Ogundele Opeolu M, Kayitesi Eugenie
Department of Biotechnology and Food Technology, University of Johannesburg, P. O. Box 17011, Doornfontein, Johannesburg, 2028 South Africa.
J Food Sci Technol. 2019 Apr;56(4):1669-1682. doi: 10.1007/s13197-019-03661-5. Epub 2019 Mar 8.

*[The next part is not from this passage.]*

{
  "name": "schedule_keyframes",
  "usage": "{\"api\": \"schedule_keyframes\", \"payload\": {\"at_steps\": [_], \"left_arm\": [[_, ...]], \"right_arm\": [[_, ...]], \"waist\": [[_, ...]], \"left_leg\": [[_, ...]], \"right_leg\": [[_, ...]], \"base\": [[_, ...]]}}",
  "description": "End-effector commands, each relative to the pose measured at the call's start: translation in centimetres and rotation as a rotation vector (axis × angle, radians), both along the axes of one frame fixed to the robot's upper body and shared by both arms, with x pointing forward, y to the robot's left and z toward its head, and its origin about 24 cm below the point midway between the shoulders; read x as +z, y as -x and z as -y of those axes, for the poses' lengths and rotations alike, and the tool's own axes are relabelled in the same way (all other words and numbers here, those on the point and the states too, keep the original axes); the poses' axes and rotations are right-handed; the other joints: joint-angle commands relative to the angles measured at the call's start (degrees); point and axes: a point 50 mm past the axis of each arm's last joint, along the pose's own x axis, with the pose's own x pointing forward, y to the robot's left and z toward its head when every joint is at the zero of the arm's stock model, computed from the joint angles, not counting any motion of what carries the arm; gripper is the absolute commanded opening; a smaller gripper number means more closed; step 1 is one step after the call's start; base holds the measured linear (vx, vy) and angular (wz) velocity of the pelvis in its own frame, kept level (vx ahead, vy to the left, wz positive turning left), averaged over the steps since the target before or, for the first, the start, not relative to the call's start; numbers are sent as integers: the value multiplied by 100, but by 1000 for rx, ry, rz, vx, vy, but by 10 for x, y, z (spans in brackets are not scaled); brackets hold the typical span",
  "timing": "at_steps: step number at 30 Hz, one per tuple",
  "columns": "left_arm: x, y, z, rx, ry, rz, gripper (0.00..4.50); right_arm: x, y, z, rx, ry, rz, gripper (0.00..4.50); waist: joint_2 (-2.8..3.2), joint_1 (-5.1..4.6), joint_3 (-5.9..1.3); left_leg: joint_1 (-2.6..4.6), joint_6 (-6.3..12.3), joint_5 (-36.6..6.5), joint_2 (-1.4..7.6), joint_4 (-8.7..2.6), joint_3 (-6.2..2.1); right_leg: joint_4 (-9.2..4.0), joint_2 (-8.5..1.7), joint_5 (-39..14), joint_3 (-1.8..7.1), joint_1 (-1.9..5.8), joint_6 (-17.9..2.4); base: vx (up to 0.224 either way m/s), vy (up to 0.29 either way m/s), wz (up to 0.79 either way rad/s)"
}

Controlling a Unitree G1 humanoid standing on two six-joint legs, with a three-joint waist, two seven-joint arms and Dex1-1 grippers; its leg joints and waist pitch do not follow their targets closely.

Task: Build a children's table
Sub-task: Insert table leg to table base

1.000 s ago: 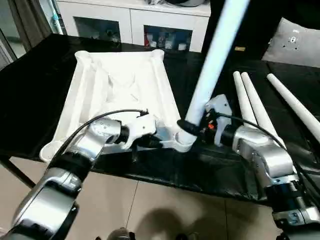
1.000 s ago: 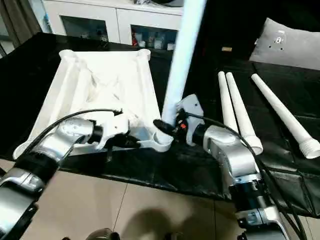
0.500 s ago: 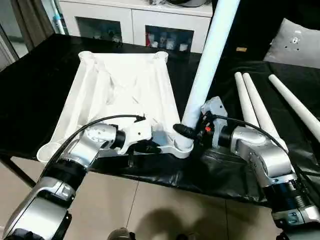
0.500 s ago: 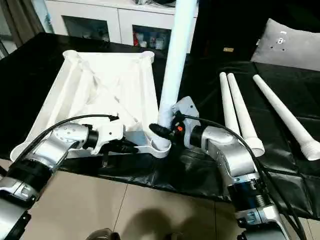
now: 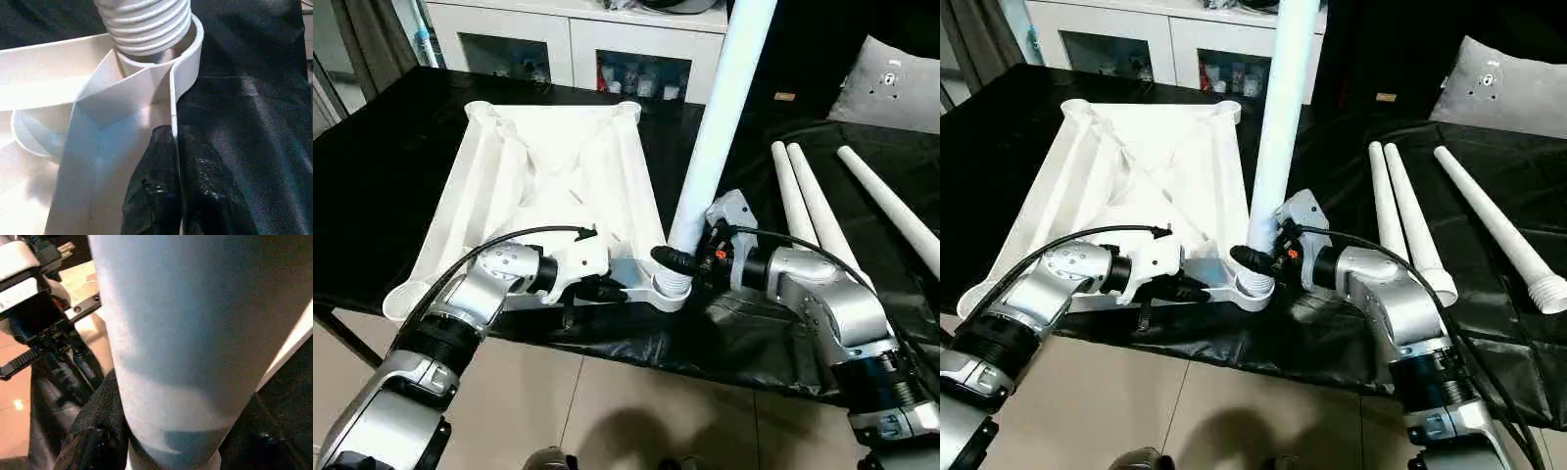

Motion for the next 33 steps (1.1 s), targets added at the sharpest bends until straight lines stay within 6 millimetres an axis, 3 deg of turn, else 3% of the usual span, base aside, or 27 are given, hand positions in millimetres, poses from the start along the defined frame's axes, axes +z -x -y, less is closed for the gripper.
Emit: {"api": "schedule_keyframes", "payload": {"at_steps": [1, 11, 19, 23, 24, 25, 26, 27, 32, 33], "left_arm": [[8, 0, 4, -49, -2, 30, 0], [10, 1, 5, -65, -2, 31, 0], [14, 3, 7, -102, 12, 19, 0], [14, 1, 5, -83, 13, 25, 0], [13, 0, 5, -75, 18, 24, 0], [14, -1, 5, -63, 27, 28, 0], [14, -1, 5, -55, 33, 31, 0], [14, -2, 5, -44, 40, 34, 0], [13, -4, 7, -3, 73, 45, 0], [13, -4, 8, -1, 77, 44, 0]], "right_arm": [[-11, 5, 1, 14, 22, -66, 191], [-11, 2, 4, 1, 22, -66, 191], [-23, -3, 14, -66, -62, -145, 191], [-34, 0, 22, -105, -83, -186, 191], [-37, 2, 25, -117, -87, -193, 191], [-41, 4, 27, -134, -89, -195, 191], [-44, 5, 29, -145, -90, -196, 191], [-47, 7, 30, -155, -92, -194, 191], [-56, 19, 33, -194, -114, -142, 191], [-56, 22, 32, -200, -121, -132, 191]], "waist": [[-14, 3, -405], [-10, -1, -391], [37, 1, -401], [71, 18, -399], [55, 16, -401], [99, 23, -390], [77, 16, -391], [98, 28, -385], [89, 36, -367], [108, 39, -333]], "left_leg": [[93, 78, -1183, 341, -435, -133], [97, 45, -1270, 344, -446, -140], [94, 30, -1306, 349, -443, -146], [91, 28, -1311, 345, -445, -145], [90, 26, -1309, 350, -451, -146], [97, 10, -1357, 350, -453, -155], [93, 15, -1377, 349, -455, -144], [102, 12, -1396, 346, -453, -151], [118, 23, -1501, 357, -477, -155], [121, 23, -1605, 356, -493, -157]], "right_leg": [[-483, -574, -1987, 345, 278, -906], [-492, -576, -2061, 344, 274, -902], [-483, -581, -1878, 341, 285, -1025], [-482, -579, -1785, 339, 293, -1060], [-477, -574, -1754, 336, 296, -1065], [-477, -579, -1790, 332, 286, -1074], [-493, -571, -1794, 334, 288, -1061], [-492, -583, -1801, 337, 286, -1069], [-515, -571, -1877, 334, 276, -1040], [-540, -571, -1989, 336, 256, -998]], "base": [[0, 0, 0], [0, 0, 0], [0, 0, 0], [0, 0, 0], [0, 0, 0], [0, 0, 0], [0, 0, 0], [0, 0, 0], [0, 0, 0], [0, 0, 0]]}}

African legumes are an important protein source in the human diet. However, a long and often extended cooking process has been identified as a major challenge in the consumption and utilisation of these legumes. The application of infrared heating as a method of shortening the cooking-time of African legume seeds and flour, by increasing their water absorption rates and pasting viscosity is emphasised in literature. Structural changes caused by infrared heating of moisture-conditioned African legumes include microstructural, molecular and interaction of the biomolecules in the seeds. However, to the best of the authors' our knowledge, no overview on elucidated mechanisms surrounding the microstructural and molecular changes of infrared heated African legumes has been done. The authors' therefore, present current knowledge of these mechanisms including certain highlighted factors such as seed sizes, moisture, surface temperature and time, affecting the efficacy of the application of infrared heating to African legumes. In conclusion, infrared heating is a promising technology that provides a potential solution to the consumption and utilisation challenges of African legumes and flour from these legumes, to enhance their consumption in the food industry.
非洲豆类是人类饮食中重要的蛋白质来源。然而,漫长且往往耗时较长的烹饪过程已被视为这些豆类消费和利用方面的一项重大挑战。文献强调了应用红外加热作为一种缩短非洲豆类种子和面粉烹饪时间的方法,通过提高它们的吸水率和糊化粘度来实现。水分调节后的非洲豆类经红外加热引起的结构变化包括种子中生物分子的微观结构、分子结构及相互作用。然而,就作者所知,尚未对红外加热的非洲豆类的微观结构和分子变化相关机制作出阐释综述。因此,作者介绍了这些机制的现有知识,包括某些突出因素,如种子大小、水分、表面温度和时间,这些因素会影响红外加热应用于非洲豆类的效果。总之,红外加热是一项很有前景的技术,它为非洲豆类及其面粉的消费和利用挑战提供了一个潜在的解决方案,以促进它们在食品工业中的消费。